Quinoa stuffed squash with almond and apricot

image

These little bundles of goodness and joy signify everything I love about autum: bright characterful little gourds, warming wintry nuts and spices and the imminent childhood thrills of celebrating Halloween, bonfire night and eventually Christmas. Around this time of year I always feel a little shift in the kitchen: earthy veggies and warming grains creep in to match my thicker socks, favourite alpaca sweaters and growing array of hot steaming teas.

Quinoa, the complete plant protein, provides the bulk of goodness here, while the sweet squash, apricot and hint of cinnamon perfectly complement the sharper tang of tomatoes amd cumin.

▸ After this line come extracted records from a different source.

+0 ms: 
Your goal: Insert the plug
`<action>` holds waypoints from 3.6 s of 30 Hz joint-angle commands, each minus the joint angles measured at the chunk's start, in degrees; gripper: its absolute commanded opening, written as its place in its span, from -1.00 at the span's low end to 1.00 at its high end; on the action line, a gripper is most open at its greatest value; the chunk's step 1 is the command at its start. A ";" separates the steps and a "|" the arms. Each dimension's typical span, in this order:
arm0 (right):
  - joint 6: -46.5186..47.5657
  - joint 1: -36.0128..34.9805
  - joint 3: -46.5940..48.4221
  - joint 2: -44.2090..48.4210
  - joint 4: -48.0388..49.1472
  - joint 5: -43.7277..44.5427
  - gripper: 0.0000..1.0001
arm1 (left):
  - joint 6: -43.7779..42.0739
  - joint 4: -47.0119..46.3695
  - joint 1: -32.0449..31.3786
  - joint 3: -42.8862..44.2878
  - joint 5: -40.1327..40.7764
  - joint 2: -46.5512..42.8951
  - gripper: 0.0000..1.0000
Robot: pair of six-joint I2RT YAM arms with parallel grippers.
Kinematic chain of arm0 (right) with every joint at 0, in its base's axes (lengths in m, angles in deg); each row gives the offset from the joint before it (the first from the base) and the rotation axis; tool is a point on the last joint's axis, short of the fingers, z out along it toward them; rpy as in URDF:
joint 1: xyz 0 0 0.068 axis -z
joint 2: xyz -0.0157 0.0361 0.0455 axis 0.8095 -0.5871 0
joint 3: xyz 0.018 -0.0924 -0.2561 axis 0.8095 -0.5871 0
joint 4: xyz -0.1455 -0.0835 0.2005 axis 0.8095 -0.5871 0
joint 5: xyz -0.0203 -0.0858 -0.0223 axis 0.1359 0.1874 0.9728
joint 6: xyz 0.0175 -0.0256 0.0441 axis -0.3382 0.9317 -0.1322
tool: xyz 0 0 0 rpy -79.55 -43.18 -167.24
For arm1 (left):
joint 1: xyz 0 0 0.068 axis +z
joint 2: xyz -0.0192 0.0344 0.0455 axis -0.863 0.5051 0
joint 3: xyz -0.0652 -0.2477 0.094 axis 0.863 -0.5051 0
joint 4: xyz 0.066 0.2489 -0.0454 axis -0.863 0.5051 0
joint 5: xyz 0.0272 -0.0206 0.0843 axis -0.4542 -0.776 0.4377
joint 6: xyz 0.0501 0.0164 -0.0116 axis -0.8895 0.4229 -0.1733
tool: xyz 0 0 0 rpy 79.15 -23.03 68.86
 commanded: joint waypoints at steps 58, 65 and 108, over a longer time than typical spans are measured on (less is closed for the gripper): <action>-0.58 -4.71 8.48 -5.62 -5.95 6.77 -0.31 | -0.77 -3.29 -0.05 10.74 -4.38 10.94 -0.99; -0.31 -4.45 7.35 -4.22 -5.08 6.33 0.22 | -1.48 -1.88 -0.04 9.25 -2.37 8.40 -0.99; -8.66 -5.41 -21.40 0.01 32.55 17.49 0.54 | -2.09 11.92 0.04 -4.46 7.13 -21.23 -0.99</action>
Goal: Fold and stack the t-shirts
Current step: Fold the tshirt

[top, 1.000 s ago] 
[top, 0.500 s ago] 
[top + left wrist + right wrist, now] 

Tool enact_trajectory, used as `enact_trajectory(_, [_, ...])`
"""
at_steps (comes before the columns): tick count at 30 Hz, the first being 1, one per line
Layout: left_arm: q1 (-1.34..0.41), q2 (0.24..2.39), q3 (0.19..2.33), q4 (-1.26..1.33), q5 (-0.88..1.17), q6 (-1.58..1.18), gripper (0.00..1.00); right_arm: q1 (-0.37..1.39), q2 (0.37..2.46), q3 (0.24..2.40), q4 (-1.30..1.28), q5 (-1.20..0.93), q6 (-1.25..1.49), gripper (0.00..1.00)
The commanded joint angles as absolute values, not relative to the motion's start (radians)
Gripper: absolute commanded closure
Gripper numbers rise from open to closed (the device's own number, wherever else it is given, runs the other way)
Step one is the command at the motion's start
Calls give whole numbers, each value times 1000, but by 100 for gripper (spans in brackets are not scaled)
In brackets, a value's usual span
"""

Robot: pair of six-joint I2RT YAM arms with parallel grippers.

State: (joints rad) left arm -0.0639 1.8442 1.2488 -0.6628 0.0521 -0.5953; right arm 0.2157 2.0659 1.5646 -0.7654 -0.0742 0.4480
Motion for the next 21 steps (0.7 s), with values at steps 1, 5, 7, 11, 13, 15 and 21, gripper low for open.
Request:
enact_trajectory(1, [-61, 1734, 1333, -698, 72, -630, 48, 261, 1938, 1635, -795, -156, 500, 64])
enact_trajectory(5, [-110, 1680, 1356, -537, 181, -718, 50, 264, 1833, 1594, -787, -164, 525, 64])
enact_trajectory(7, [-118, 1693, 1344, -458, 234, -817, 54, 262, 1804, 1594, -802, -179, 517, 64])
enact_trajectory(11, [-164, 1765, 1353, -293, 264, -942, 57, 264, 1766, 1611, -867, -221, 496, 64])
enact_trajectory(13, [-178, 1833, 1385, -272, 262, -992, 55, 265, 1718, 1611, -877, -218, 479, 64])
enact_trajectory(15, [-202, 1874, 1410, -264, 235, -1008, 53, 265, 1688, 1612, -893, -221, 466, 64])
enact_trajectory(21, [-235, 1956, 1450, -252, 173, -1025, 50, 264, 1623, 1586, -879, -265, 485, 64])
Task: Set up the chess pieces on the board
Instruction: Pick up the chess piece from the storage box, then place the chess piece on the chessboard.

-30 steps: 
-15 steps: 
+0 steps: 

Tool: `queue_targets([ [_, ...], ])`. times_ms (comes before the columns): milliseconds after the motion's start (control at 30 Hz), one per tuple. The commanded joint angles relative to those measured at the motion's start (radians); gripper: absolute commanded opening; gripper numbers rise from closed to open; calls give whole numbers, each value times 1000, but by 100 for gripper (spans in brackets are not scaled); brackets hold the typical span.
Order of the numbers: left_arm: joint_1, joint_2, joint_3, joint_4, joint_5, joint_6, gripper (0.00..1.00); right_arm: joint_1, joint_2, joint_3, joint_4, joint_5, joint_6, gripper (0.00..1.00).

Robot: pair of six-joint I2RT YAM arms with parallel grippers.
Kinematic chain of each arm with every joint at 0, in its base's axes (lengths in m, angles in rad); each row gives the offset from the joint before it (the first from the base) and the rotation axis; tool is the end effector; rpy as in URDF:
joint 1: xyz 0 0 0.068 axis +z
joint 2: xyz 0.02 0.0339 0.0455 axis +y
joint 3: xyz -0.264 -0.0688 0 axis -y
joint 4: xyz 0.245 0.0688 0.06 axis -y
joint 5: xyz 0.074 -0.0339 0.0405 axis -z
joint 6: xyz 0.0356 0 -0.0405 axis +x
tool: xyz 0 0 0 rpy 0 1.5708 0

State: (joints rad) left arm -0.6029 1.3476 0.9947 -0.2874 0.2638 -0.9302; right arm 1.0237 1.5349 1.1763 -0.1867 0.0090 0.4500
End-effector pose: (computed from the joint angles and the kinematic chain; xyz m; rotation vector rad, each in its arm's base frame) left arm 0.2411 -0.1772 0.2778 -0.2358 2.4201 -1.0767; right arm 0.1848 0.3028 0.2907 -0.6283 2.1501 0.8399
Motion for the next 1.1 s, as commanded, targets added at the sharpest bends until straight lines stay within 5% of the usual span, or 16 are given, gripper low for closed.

These are so easy to make, a delight to derve with their witchy little hats, and even better as leftovers. Enjoy x

Serves 3 (or 2 with leftovers)

Ingredients

3 acorn squash, seeds scooped out

1 cup quinoa, rinsed

1/2 cup almonds, roughly chopped

1 onion, diced

1 clove garlic, crushed

a small handful of dried unsulphured apricots, roughly chopped

1/2 tsp ground cinnamon

1/2 tsp ground cumin

1 can chopped tomatoes (I use Biona)

salt and pepper to season

dill or parsley to garnish

Preheat the oven to 180 degrees. In a baking tray, place your squash and their tops face down in a little olive oil and salt. Cover with foil and roast for 10 to 15 minutes, until slightly soft but still retaining their shape. Remove from the heat and leave aside to cool.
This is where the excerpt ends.